Una reforma del artículo 49 del Código de la Niñez y la Adolescencia, aprobada en segundo debate por los 40 diputados presentes en el plenario el jueves 27 de octubre, impone la obligación a las autoridades y al personal de las Iglesias, organizaciones deportivas, culturales, juveniles, educativas o recreativas de denunciar ante el Ministerio Público toda sospecha razonable de maltrato, agresión, acoso o abuso contra menores de edad.
La denuncia en esas circunstancias es un deber ético, pero tienen razón los diputados al trasladarlo también a la ley. Lo extraño son las dudas de diputados de Nueva República que, a fin de cuentas, prestaron sus votos a la reforma luego de fracasar su intento de reunir diez firmas para enviar el proyecto en consulta a la Sala Constitucional.
Hay muchos dolorosos antecedentes de encubrimiento de agresiones con graves consecuencias psicológicas para las víctimas. El dolor del ataque se magnifica con la indiferencia de quienes deberían ofrecerles protección. La historia, en nuestro país y el extranjero, justifica la ley a plenitud y quizá la pone en evidencia por falta de severidad.
Si es un funcionario viola, por acción u omisión, la obligación impuesta en la nueva redacción del artículo 49, cometerá una falta grave y podrá ser sometido a un proceso disciplinario según la Ley General de la Administración Pública. Si es un particular, se le sancionará con las medidas correspondientes al régimen al que pertenezca la persona denunciada y con las sanciones pecuniarias que pueda imponer el juez.
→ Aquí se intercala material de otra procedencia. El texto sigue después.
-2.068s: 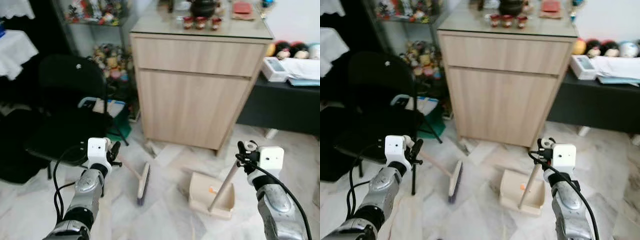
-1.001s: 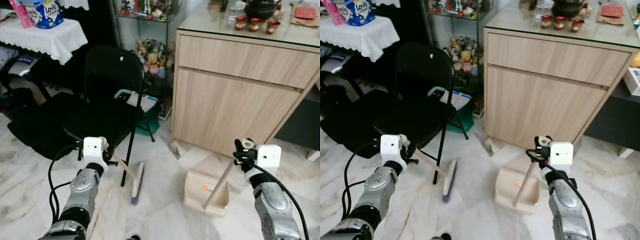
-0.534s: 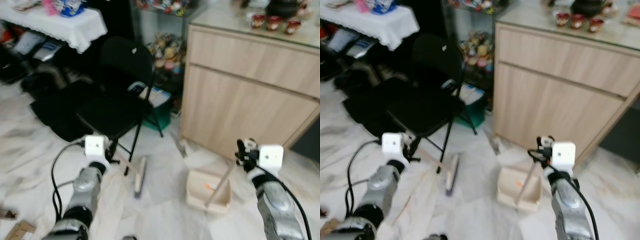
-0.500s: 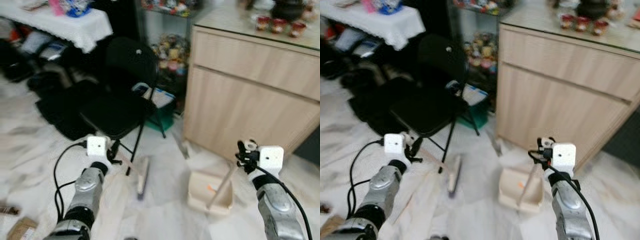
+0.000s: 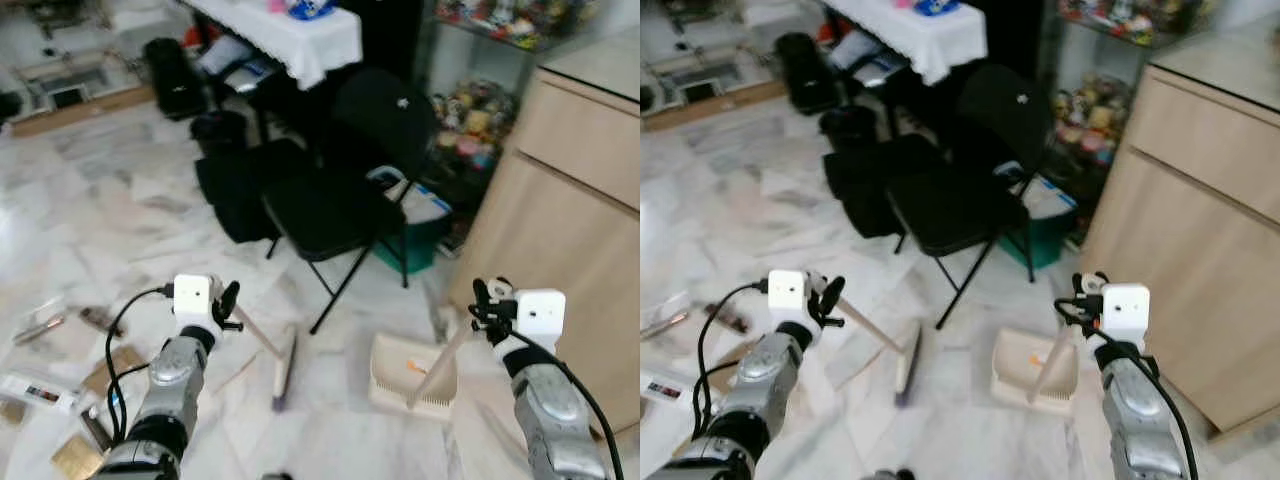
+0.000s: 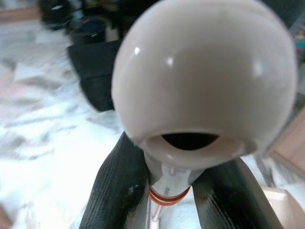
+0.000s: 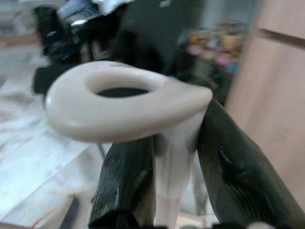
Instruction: Sweep floor
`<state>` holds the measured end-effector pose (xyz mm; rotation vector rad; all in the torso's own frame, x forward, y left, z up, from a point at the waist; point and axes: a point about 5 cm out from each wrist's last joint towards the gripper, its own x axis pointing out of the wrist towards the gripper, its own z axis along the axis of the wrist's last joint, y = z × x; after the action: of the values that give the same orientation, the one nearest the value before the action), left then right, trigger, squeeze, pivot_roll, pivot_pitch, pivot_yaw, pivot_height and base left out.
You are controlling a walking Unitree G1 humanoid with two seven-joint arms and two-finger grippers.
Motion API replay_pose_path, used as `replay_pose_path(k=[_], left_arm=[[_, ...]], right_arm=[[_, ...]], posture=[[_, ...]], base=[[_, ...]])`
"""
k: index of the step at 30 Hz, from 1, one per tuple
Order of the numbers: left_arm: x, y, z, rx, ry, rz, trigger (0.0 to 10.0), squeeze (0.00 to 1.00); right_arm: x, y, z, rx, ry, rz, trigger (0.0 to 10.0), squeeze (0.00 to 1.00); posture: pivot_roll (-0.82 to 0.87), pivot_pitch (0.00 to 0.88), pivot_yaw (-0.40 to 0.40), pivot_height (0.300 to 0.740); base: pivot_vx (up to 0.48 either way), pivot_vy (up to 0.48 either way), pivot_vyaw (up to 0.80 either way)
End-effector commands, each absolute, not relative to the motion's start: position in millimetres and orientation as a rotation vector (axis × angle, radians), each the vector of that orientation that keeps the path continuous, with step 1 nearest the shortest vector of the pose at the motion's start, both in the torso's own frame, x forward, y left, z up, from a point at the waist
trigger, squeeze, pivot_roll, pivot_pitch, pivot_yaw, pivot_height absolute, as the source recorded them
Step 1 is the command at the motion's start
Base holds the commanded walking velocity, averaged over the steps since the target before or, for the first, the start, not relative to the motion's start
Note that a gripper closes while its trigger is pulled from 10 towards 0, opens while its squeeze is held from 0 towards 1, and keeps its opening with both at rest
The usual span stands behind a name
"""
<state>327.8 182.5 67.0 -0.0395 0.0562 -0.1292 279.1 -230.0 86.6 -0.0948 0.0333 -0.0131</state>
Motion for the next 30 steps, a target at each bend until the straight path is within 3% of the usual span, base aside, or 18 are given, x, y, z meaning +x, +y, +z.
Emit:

La obligación ética de proteger a los menores, trasladada a la ley, bien podría acarrear sanciones más contundentes, pero eso no le resta importancia a la reforma aprobada por los legisladores. La obligación de denunciar ya existe en otros casos, algunos quizá menos apremiantes que la protección de la juventud.
El artículo 281 del Código Procesal Penal, por ejemplo, obliga a denunciar los delitos perseguibles de oficio a los funcionarios o empleados públicos que los conozcan en el ejercicio de sus funciones y a quienes por disposición de la ley, de la autoridad o por un acto jurídico tengan a su cargo el manejo, la administración, el cuidado o control de bienes o intereses de una institución, entidad o persona, cuando el delito se cometa en perjuicio de esos bienes, siempre que conozcan el hecho con motivo del ejercicio de sus funciones.
La misma obligación tienen médicos, parteras, farmacéuticos y demás personas que ejerzan cualquier ramo del arte de curar cuando sepan del ilícito al prestar los auxilios de su profesión. La excepción son los casos de obligada discreción para proteger el secreto profesional.
En general, el artículo también exceptúa los casos donde hay riesgo razonable de persecución penal propia, del cónyuge, de parientes hasta el tercer grado de consanguinidad o afinidad, o de una persona que conviva con el denunciante ligada a él por lazos especiales de afecto. Esta última excepción obedece a la necesidad de respetar los derechos procesales de las personas, en particular el establecido en el artículo 36 de la Constitución Política: “En materia penal nadie está obligado a declarar contra sí mismo, ni contra su cónyuge, ascendientes, descendientes o parientes colaterales hasta el tercer grado inclusive de consanguinidad o afinidad”.
El propio artículo reformado del Código de la Niñez y la Adolescencia ya establecía la obligación de denunciar de “los directores y el personal encargado de los centros de salud, públicos y privados, adonde se lleven menores de edad para atenderlas”. “Igual obligación tendrán las autoridades y el personal en centros educativos, guarderías o cualquier otro sitio en donde permanezcan, se atiendan o se preste algún servicio a estas personas”, decía la norma. ¿Por qué no extender esa obligación a las instituciones comprendidas por la reforma?